To_block in negative sampling

Hello :slight_smile:

I created a sampling function to use negative sampling loss.

However, the following error appeared in a specific sample.

“Expect number of features to match number of nodes(len(u)). Got 4 and 3 instead.”

for example, tensor([29, 0, 2, 0]) , tensor([31,5, 31, 2])

I think there is an error only if the same node is sampled. (not sure)

Here is my code.

===================================================================
class NegativeSamplingDataset(Dataset):

def __init__(self, g: dgl.DGLGraph):
    self.g = g

def __len__(self):
    return self.g.number_of_nodes()

def __getitem__(self, seed):
    seed = torch.tensor(seed)
    pos_item = self.g.successors(seed)
    neg_item = torch.tensor(choice(setdiff1d(self.g.nodes(), pos_item), 1)[0])
    pos_item = torch.tensor(choice(pos_item, 1)[0])
    return seed, pos_item, neg_item

class MinibatchSampler(object):

def __init__(self, g, num_fanouts):

    """

    num_fanouts : list of fanouts on each layer.

    """

    self.g = dgl.graph(g.to_networkx()) # full graph

    

    self.num_fanouts = num_fanouts

    # g.readonly()

    # self.neg_sampler = EdgeSampler(self.g, 1) 

    

def sample(self, batch):

    seeds, pos_items, neg_items = zip(*batch)

    seeds = torch.stack(seeds)

    print(seeds)

    pos_items = torch.stack(pos_items)

    print(pos_items)

    neg_items = torch.stack(neg_items)      

    print(neg_items) 

    target_blocks = []

    pos_blocks = []

    neg_blocks = []

    for fanout in reversed(self.num_fanouts):

        if fanout >= self.g.number_of_nodes():

            sampled_graph = dgl.in_subgraph(self.g, seeds) # reture a subgraph contained all the edges of the seed node

            pos_sampled_graph = dgl.in_subgraph(self.g, pos_items)

            neg_sampled_graph = dgl.in_subgraph(self.g, neg_items)

       
        else:

            sampled_graph = dgl.sampling.sample_neighbors(self.g, seeds, fanout)

            pos_sampled_graph = dgl.sampling.sample_neighbors(self.g, pos_items, fanout)
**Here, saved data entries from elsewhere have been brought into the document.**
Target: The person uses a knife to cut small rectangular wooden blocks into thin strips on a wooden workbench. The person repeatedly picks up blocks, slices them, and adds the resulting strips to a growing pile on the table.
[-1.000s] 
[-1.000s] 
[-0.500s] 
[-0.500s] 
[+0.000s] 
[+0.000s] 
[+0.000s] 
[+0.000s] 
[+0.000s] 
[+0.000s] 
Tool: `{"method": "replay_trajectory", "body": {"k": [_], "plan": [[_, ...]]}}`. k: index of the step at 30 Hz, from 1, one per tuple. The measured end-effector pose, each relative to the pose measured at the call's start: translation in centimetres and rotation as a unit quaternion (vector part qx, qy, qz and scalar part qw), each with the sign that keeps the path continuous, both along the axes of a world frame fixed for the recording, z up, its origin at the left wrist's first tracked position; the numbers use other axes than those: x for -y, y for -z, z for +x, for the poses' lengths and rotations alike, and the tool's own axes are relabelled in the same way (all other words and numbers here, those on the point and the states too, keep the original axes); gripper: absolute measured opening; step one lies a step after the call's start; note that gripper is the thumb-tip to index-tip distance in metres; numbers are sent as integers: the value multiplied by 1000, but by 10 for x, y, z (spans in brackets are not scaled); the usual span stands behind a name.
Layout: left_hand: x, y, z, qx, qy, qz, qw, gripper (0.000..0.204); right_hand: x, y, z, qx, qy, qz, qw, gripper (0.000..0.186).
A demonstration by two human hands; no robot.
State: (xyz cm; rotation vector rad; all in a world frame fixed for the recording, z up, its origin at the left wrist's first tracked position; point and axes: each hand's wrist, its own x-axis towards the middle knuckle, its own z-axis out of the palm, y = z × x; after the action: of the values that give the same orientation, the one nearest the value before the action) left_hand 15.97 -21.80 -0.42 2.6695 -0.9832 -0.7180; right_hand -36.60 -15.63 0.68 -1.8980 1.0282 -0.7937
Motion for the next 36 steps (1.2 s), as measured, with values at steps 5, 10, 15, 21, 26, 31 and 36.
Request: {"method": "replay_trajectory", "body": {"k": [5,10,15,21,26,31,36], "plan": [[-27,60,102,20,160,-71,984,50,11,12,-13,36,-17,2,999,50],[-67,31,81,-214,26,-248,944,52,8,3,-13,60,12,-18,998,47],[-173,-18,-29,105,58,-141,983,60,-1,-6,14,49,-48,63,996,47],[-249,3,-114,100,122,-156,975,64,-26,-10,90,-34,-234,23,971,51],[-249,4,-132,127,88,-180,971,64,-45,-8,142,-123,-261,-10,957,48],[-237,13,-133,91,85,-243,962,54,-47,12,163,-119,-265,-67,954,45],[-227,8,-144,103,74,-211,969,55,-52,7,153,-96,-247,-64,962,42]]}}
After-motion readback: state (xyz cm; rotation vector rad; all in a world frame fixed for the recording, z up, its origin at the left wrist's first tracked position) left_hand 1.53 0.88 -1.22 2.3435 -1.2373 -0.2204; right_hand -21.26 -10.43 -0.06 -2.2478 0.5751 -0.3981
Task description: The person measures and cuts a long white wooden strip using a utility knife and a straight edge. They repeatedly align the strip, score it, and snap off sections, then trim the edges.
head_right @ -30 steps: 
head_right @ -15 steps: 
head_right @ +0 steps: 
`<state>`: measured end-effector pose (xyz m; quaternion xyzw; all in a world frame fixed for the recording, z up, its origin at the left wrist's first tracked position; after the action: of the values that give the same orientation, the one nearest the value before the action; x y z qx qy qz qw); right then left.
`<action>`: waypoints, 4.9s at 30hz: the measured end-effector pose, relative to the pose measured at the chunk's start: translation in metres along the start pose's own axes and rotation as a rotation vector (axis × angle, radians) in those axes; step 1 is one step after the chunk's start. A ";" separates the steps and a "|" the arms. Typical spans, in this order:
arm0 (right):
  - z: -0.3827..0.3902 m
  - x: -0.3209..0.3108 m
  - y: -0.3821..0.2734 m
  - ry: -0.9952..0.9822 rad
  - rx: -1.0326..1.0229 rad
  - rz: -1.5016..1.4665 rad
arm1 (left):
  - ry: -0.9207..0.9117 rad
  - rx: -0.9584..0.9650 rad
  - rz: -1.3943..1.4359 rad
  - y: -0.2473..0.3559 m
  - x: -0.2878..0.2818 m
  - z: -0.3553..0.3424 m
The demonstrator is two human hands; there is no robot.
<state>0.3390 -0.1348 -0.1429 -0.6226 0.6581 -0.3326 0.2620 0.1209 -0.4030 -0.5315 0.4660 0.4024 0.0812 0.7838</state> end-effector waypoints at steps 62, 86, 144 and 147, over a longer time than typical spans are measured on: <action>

            neg_sampled_graph = dgl.sampling.sample_neighbors(self.g, neg_items, fanout)

            print("sampled_graph")

            print(sampled_graph)

            print("pos_sampled_graph")

            print(pos_sampled_graph)

            print("neg_sampled_graph")

            print(neg_sampled_graph)

        sampled_block = dgl.to_block(sampled_graph, seeds)

        print("sampled_block")

        pos_sampled_block = dgl.to_block(pos_sampled_graph, pos_items)

        print("pos_sampled_block")

        neg_sampled_block = dgl.to_block(neg_sampled_graph, neg_items)

        seeds = sampled_block.srcdata[dgl.NID] 

        pos_items = pos_sampled_block.srcdata[dgl.NID]

        neg_items = neg_sampled_block.srcdata[dgl.NID]


        target_blocks.insert(0, sampled_block)

        pos_blocks.insert(0, pos_sampled_block)

        neg_blocks.insert(0, neg_sampled_block)

    return target_blocks, pos_blocks, neg_blocks

===============================================================
dataset = NegativeSamplingDataset(g)
sampler = MinibatchSampler(g, [2,2])
train_dataloader = DataLoader(dataset, batch_size=4, collate_fn=sampler.sample, shuffle=True)
next(iter(train_dataloader)) # error appeared in a specific sample!!!

the function for which the error ooccurs is “dgl.to_block(----)”.

:joy: :joy: :joy: Help me, please…

Why do you want to do neighbor sampling for negative sampling? For negative sampling, I think you can simply sample random nodes uniformly?

Can you provide a code snippet such that I can run the code myself to reproduce the error?